TobikoData / sqlmesh

Efficient data transformation and modeling framework that is backwards compatible with dbt.
https://sqlmesh.com
Apache License 2.0
1.61k stars 141 forks source link

SCD Type 2 from periodic snapshots #2009

Open plaflamme opened 7 months ago

plaflamme commented 7 months ago

This PR: https://github.com/TobikoData/sqlmesh/pull/1997 adds a new way of maintaining a SCD Type 2 model from detecting changes to the source table's columns.

This issue is for tracking the idea of extending this behaviour to build a SCD Type 2 from a table that contains periodic snapshots of the source data.

Imagine a source table that looks like this:

name,price
foo,20

And some periodic process that takes snapshot of this data and makes those snapshots available in another table, e.g.:

name,price,snapshot_date
foo,20,2024-01-01
foo,20,2024-01-02
foo,21,2024-01-03
foo,21,2024-01-04
food,21,2024-01-05

These snaphsots allow tracking the changes that were made to the individual rows (by comparing the values), but it also contains a timestamp that can be used to determine when those changes occured.

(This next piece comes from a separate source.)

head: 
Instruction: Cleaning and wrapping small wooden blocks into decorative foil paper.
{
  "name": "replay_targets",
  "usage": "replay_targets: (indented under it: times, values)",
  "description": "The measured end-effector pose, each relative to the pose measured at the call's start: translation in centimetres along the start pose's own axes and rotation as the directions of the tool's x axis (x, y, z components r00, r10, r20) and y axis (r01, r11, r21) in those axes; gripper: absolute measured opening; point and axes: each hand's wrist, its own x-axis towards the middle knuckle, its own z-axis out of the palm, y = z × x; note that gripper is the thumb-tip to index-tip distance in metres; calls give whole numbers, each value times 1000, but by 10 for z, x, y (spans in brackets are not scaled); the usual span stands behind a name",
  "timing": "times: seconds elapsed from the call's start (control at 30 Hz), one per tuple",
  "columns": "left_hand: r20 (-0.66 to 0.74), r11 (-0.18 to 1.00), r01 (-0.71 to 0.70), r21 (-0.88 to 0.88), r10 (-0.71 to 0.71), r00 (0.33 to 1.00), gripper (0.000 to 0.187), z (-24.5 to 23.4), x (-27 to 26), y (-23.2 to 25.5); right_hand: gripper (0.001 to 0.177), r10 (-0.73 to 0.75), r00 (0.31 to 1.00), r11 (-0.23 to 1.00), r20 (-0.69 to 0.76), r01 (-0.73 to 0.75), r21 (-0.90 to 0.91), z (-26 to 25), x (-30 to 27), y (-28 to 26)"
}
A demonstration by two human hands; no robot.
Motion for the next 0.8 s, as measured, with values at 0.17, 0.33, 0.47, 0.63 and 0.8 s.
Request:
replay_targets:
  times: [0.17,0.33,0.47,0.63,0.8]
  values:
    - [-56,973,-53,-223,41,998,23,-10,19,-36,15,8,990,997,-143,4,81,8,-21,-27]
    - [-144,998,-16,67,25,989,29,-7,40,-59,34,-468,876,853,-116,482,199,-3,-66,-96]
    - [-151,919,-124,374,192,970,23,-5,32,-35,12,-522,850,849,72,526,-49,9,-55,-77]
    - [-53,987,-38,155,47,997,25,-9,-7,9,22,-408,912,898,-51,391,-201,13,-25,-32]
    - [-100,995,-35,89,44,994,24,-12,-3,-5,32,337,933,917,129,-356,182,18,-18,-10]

As such, a SCD Type 2 dimension can be built from this data which might look like this:

name,price,valid_from,valid_to
foo,20,2024-01-01,2024-01-02
foo,21,2024-01-03,2024-01-04
food,21,2024-01-05,NULL

Ideally, the new SCD_TYPE_2_BY_COLUMN model kind would allow specifying a column (snapshot_date in this case) as the timestamp to use for determining when a row has changed instead of using execution_time.

gavin-dawn-capital commented 5 months ago

Adding a +1, would be ideal to have a 3rd model that combines the two SCD2 model types where I can specify the date (in this case a snapshot date or loaded at) and the columns to check for changes, when changes are detected the date column is used if not row is ignored

jonathan-ostrander commented 5 months ago

To take this one step farther, generating an SCD Type 2 table from a generic history would be helpful.